Patients and methods

Patients

Data were obtained from the Sun Yat-sen University Cancer Center (Guangzhou, China) for cases of pathologically confirmed, non-metastatic sHCC between December 1998 and 2010. Only patients who underwent surgical resection, not ablation or transplantation, as the first course of therapy were included in the present study. Case data were collected retrospectively using the following eligibility criteria: (1) solitary sHCC (≤3 cm) only, (2) presence of the HBV surface antigen, (3) patient underwent primary and curative resection, (4) no evidence of metastatic or residual disease, (5) no preoperative adjuvant therapy, and (6) availability of complete follow-up data. Patients with unknown cause of death were excluded. All patients underwent curative resection for HCC with the following intraoperative goals: a resection margin >1 cm, complete tumor resection, and leaving the resection margin free of tumor. All the patients included in our study were previously diagnosed by senior pathologists, and the histopathologic diagnosis was re-confirmed independently by an experienced pathologist (Mu-Yan Cai). The extent of tumor differentiation was determined based on the criteria proposed by Edmonson and Steiner [16]. Vascular invasion in each HCC specimen was identified in several serial cross sections. Patients who had macroscopic and/or microscopic tumor emboli within the large capsular vessels, the central hepatic vein, or the portal vein were considered to have vascular invasion. Cirrhosis was defined by the presence of fibrous septa throughout the liver that subdivided the parenchyma into nodules. The Institutional Research Medical Ethics Committee of the Sun Yat-sen University Cancer Center granted approval for this study. No informed consent (written or verbal) was obtained for the use of retrospective tissue samples from the patients in this study, most of whom were deceased. Consent was not deemed necessary by the Ethics Committee, who waived the need for consent, however all samples were anonymized.

Follow-up

After partial hepatectomy, patient follow-up was performed at 2–6 month intervals at the outpatient clinic with regular surveillance for recurrence using serum alpha-fetoprotein (AFP) examination, abdominal ultrasonography, and chest radiography. In cases where tumor recurrence or metastasis was suspected, further examinations, including computed tomography (CT) and magnetic resonance imaging (MRI), were performed. Biopsies were obtained when necessary. Recurrence-free survival (RFS) was calculated from the date of surgery to the first documentation of cancer recurrence.
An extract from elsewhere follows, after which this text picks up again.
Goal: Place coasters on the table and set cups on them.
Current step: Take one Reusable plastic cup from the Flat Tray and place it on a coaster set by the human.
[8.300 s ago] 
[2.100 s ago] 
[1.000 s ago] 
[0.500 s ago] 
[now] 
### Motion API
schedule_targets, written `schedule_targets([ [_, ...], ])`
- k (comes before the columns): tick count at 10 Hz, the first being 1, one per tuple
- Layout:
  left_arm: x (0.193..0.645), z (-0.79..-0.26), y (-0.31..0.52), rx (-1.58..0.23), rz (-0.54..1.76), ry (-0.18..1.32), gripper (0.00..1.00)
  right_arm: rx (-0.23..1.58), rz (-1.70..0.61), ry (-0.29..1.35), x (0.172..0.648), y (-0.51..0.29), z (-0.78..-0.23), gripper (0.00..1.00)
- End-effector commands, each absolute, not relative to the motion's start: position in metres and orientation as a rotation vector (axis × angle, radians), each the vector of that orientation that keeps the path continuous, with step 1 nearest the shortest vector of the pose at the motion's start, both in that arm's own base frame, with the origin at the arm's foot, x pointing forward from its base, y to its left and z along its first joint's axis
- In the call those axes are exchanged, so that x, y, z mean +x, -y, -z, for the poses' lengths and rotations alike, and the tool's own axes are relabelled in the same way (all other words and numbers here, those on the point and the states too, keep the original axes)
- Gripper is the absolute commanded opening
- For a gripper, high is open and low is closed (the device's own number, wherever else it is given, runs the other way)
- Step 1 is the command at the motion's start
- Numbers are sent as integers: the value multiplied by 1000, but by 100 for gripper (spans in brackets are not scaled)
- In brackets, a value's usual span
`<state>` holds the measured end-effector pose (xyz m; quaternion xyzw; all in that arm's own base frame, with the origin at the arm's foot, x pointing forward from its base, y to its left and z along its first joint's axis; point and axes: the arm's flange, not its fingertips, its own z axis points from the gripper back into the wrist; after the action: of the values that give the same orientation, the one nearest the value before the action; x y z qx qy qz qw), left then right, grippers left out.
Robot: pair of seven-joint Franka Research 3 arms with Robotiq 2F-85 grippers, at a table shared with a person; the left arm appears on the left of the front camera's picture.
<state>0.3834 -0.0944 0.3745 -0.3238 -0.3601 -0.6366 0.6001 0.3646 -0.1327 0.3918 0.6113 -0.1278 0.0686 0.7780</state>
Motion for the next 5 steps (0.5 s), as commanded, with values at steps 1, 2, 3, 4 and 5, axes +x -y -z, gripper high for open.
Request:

Cancer-specific overall survival (OS) was calculated from the date of surgery to the date of the last follow-up visit (January 18, 2014) or time of death attributed to HCC.

Statistical analysis

Kaplan–Meier analysis with a log-rank test was performed to compare the survival distributions of different variables. Multiple Cox proportional hazard regression was performed to identify the independent factors that had a significant impact on patient survival. All statistical analyses were conducted using SPSS for Windows version 13.0 release (SPCC Inc., Chicago, IL, USA). A difference was considered significant if the P value from a two-tailed test was less than 0.05.

Results

Patient characteristics

Using the criteria described above, 335 cases of sHCC were included in this study. Demographic and clinical findings for these patients are presented in Table 1. Of the 335 patients, 295 (88.1%) were men, and 40 (11.9%) were women, with a median age of 48 years (range, 26–78 years). Among the 335 patients, 196 (58.5%) had serum AFP levels >20 ng/mL. The median tumor size was 2.5 cm (range, 0.6–3.0 cm). Most patients exhibited well-differentiated or moderately-differentiated tumors (n = 264, 78.8%). Vascular invasion was observed in 80 (23.9%) patients, characterized by clusters of tumor cells localized to vascular spaces, and interspersed with blood cells. A total of 121 (36.1%) tumors were encapsulated. Liver cirrhosis was present in 134 (40.0%) patients. Patients with confirmed tumor recurrence underwent re-resection when possible, or were treated with transcatheter arterial chemoembolization, percutaneous ethanol injection, or radiofrequency ablation.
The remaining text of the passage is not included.